Brief:
Search each line below for "answers", then return the lines where it appears.

Records from a data collection:
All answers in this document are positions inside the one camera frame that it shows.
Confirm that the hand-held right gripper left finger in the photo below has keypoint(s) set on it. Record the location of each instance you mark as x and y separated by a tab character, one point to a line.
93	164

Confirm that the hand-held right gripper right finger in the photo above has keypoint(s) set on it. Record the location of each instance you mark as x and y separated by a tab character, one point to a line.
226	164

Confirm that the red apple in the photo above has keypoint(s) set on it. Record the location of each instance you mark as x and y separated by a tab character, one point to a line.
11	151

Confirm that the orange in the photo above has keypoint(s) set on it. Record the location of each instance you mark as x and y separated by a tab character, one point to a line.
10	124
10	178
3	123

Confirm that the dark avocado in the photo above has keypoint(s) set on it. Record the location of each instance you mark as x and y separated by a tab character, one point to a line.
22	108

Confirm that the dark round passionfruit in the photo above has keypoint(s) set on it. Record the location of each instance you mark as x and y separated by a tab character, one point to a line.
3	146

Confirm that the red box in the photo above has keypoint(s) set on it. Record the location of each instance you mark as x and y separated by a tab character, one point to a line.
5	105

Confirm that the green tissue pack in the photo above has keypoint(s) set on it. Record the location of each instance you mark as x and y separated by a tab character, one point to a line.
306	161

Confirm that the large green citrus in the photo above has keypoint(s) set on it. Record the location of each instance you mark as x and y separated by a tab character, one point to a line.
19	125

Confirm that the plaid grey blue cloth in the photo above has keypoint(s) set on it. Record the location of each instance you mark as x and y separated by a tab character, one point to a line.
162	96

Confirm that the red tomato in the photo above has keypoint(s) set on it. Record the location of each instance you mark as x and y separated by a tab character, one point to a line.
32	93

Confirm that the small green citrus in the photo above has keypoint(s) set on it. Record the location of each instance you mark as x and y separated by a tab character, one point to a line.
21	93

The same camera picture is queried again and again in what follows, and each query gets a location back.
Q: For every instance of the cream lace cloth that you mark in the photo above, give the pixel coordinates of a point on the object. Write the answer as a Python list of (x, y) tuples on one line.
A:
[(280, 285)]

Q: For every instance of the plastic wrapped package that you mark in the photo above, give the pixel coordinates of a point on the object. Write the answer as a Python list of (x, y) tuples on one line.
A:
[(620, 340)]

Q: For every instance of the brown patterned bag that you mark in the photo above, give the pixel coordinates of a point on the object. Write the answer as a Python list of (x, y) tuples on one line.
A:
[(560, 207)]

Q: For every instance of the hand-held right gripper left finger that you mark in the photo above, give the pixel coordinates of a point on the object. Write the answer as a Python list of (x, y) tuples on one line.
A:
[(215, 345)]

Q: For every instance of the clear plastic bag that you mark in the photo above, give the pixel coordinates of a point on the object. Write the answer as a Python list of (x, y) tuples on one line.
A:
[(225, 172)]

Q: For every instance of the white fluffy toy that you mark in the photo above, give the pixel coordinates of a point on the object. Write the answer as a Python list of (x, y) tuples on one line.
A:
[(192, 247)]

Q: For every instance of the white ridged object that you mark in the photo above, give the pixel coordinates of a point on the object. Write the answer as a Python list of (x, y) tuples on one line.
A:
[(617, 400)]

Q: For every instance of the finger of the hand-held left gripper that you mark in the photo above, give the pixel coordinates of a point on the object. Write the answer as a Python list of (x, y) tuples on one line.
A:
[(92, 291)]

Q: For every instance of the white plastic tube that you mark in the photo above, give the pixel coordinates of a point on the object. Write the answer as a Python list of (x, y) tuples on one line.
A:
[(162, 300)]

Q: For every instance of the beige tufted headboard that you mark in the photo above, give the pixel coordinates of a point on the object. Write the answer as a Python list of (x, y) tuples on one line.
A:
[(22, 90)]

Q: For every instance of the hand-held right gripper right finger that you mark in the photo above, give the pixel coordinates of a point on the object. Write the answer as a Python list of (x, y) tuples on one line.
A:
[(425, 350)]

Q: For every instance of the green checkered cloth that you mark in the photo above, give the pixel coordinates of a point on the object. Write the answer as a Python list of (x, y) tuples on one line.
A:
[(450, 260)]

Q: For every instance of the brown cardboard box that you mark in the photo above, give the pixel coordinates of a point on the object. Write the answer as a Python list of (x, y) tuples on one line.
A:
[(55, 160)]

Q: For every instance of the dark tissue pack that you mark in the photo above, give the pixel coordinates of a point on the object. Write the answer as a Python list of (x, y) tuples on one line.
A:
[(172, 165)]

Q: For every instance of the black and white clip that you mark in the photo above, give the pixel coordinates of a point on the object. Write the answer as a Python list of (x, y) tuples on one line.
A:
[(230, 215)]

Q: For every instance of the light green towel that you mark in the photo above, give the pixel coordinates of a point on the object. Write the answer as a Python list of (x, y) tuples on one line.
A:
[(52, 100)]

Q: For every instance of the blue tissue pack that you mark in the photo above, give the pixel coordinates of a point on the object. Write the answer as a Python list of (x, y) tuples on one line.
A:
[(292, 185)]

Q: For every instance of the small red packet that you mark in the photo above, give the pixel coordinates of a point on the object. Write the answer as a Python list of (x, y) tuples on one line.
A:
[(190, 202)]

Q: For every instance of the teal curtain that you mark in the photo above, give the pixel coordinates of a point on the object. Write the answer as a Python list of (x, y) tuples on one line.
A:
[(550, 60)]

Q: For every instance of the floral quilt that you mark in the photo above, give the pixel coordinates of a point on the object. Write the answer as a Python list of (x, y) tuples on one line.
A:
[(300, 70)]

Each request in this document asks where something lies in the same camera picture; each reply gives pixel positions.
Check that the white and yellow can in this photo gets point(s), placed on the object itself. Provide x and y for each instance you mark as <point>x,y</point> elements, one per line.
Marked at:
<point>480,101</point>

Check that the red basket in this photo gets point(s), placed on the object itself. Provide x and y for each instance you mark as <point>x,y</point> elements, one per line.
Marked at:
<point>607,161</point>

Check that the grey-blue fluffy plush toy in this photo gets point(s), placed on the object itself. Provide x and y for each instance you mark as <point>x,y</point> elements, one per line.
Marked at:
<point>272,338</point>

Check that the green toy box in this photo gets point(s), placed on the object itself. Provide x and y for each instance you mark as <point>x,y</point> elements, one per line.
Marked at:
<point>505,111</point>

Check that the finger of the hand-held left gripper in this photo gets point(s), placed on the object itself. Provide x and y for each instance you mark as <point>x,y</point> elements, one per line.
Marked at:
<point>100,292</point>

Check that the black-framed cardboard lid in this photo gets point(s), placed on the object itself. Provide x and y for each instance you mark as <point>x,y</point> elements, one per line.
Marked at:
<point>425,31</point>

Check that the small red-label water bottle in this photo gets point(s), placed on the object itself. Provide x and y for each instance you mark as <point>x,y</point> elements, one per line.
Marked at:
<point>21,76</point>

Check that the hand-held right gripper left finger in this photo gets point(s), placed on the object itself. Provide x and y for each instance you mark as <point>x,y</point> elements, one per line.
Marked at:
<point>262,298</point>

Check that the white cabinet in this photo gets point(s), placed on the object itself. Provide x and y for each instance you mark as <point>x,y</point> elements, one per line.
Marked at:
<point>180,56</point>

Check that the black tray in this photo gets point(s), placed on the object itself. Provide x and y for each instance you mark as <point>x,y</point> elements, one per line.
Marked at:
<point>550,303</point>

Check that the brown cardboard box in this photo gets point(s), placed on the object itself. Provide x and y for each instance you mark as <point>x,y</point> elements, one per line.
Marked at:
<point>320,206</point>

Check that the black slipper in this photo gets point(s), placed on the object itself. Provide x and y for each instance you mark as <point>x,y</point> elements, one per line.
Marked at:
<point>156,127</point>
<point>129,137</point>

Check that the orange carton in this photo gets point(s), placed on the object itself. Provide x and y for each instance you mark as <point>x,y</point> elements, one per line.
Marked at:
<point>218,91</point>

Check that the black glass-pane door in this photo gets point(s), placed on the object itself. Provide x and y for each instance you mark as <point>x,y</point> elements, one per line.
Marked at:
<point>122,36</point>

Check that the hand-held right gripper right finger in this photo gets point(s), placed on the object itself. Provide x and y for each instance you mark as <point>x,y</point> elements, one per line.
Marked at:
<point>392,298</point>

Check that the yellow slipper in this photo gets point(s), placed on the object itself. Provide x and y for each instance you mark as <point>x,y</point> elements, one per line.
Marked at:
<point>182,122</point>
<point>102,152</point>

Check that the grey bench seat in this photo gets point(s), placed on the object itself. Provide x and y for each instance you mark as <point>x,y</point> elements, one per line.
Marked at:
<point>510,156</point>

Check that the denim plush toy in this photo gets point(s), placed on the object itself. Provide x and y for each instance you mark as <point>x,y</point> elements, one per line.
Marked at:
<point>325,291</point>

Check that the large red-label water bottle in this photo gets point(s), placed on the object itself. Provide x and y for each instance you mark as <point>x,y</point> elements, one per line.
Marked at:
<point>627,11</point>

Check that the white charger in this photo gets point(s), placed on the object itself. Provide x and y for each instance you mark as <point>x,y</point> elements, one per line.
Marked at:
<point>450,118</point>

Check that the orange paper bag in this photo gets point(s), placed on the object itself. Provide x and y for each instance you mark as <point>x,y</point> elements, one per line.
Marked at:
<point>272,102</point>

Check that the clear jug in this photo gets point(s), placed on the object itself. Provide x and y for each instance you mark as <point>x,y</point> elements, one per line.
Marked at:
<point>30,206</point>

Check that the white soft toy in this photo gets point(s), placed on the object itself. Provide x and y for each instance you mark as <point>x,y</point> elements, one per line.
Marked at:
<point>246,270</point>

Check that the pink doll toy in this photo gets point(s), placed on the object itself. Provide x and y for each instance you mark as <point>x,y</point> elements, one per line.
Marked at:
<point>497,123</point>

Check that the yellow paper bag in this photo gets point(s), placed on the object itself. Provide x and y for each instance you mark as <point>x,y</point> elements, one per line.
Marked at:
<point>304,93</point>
...
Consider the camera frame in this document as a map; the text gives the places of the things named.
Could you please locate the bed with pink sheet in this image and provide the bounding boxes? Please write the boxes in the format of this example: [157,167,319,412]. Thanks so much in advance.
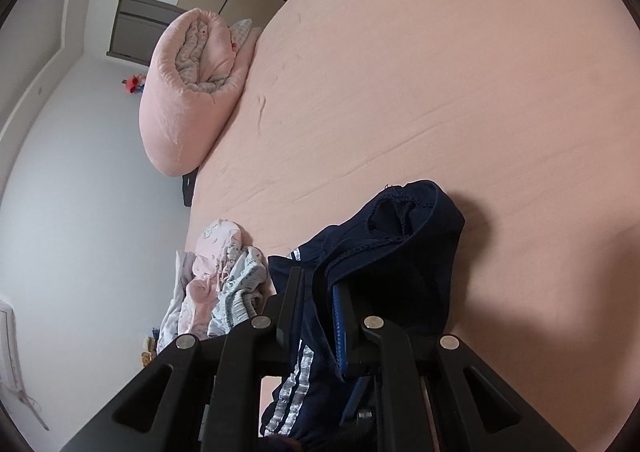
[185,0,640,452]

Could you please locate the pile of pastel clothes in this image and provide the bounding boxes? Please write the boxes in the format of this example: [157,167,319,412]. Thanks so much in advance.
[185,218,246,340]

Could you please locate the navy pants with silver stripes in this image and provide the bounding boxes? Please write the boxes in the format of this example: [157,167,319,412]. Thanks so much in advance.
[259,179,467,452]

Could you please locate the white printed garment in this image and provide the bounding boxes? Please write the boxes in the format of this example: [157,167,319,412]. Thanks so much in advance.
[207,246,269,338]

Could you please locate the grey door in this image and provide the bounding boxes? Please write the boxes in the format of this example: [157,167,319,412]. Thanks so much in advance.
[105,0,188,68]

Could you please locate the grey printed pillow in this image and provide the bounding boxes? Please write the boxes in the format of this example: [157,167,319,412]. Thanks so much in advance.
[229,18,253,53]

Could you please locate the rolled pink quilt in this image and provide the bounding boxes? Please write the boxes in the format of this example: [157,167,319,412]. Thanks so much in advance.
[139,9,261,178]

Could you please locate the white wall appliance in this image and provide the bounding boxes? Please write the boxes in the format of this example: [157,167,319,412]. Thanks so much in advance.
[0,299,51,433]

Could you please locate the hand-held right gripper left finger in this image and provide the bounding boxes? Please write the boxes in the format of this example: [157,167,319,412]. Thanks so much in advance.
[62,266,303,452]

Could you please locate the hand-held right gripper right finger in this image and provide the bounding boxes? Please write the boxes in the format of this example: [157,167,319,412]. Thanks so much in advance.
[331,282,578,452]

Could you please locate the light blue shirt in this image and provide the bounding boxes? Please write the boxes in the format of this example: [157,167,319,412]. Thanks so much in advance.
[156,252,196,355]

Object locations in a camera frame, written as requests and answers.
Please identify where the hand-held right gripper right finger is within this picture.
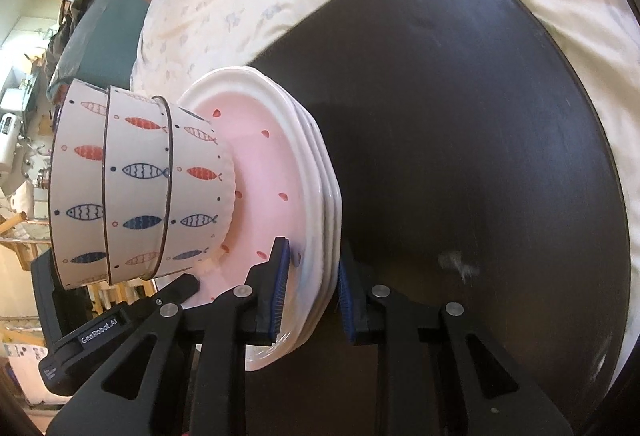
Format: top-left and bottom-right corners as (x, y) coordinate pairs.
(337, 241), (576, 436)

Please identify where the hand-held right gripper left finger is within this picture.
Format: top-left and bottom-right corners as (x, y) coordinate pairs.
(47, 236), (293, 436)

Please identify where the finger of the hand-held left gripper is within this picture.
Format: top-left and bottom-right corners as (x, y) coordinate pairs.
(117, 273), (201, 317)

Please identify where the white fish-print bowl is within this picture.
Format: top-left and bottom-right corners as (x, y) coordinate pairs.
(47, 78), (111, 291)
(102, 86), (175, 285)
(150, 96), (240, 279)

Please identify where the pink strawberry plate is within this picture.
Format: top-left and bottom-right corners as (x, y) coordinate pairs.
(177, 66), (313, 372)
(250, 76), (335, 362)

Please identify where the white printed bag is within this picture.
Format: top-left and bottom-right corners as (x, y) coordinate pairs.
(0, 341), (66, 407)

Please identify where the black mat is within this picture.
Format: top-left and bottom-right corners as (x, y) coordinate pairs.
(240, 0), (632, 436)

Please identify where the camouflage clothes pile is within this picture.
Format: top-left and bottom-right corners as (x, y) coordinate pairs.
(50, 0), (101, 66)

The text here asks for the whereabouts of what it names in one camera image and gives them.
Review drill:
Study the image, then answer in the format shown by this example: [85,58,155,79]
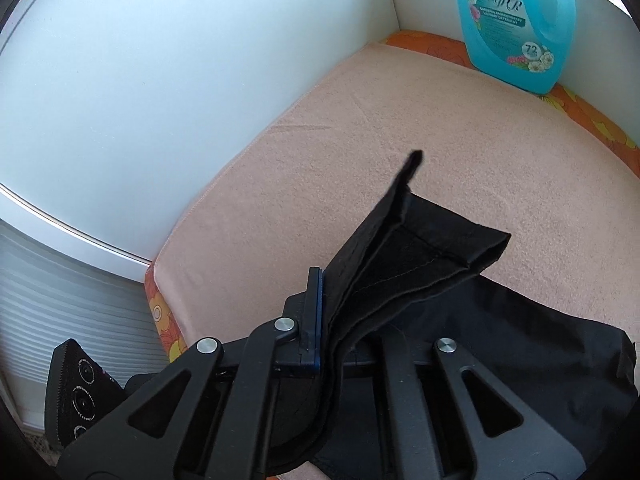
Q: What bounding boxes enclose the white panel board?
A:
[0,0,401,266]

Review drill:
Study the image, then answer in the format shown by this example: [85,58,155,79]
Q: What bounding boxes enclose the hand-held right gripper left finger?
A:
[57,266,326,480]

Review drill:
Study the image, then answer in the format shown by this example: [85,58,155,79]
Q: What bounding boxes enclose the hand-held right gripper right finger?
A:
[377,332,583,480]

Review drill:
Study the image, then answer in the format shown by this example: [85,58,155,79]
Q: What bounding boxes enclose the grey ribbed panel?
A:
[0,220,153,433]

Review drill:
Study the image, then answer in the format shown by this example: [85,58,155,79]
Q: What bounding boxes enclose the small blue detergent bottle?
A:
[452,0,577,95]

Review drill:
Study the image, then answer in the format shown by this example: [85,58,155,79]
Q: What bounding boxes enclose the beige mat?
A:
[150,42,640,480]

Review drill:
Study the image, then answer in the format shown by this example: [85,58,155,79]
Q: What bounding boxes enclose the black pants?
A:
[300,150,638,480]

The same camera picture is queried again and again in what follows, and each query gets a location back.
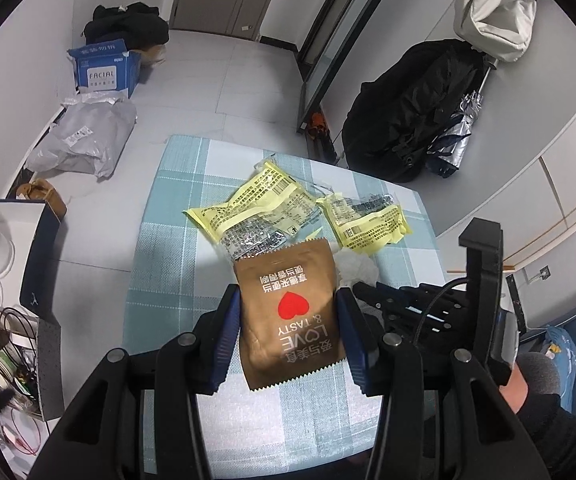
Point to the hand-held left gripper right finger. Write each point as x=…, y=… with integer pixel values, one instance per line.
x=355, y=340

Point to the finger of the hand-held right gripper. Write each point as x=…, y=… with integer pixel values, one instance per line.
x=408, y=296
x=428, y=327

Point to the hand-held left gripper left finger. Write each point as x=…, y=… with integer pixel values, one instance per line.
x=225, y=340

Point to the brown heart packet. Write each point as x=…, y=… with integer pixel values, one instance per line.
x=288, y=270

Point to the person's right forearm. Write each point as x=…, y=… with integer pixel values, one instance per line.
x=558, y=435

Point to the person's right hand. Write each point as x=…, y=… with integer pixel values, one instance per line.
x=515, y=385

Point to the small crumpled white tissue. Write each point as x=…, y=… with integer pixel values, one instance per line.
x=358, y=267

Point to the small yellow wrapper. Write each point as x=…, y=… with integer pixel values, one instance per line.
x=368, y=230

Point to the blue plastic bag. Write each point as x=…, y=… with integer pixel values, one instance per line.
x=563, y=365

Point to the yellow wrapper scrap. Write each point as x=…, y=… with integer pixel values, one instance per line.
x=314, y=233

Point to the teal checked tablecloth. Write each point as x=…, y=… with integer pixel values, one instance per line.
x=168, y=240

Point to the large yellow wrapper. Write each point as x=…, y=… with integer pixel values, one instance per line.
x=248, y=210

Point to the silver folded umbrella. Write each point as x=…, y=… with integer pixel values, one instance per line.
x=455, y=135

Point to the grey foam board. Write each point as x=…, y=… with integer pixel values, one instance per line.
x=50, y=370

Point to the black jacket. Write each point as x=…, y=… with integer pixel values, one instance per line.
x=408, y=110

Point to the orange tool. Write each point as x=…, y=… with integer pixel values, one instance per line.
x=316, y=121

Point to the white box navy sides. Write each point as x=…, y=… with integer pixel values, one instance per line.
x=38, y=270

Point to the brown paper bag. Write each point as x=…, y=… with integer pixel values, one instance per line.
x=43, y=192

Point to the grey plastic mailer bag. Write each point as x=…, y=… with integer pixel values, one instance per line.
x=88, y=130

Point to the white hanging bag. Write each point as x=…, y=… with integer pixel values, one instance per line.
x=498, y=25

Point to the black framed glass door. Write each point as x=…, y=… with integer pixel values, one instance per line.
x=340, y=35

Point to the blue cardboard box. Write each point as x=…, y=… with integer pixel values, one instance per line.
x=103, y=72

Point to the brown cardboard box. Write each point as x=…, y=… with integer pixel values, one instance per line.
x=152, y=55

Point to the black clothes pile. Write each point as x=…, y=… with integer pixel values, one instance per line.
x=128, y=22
* * *
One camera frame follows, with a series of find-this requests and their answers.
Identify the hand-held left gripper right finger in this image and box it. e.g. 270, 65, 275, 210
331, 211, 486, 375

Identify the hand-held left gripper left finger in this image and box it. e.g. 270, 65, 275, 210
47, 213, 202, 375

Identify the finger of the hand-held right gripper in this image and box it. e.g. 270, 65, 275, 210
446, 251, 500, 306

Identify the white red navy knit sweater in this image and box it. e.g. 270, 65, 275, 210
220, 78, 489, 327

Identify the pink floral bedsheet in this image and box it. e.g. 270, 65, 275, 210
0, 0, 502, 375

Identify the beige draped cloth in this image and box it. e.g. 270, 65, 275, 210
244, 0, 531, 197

Response to this task:
All answers in this document are positions inside the one camera frame that it shows.
Object locations in a camera frame, written as requests and answers.
One camera frame follows, with a series of find-this requests and their answers.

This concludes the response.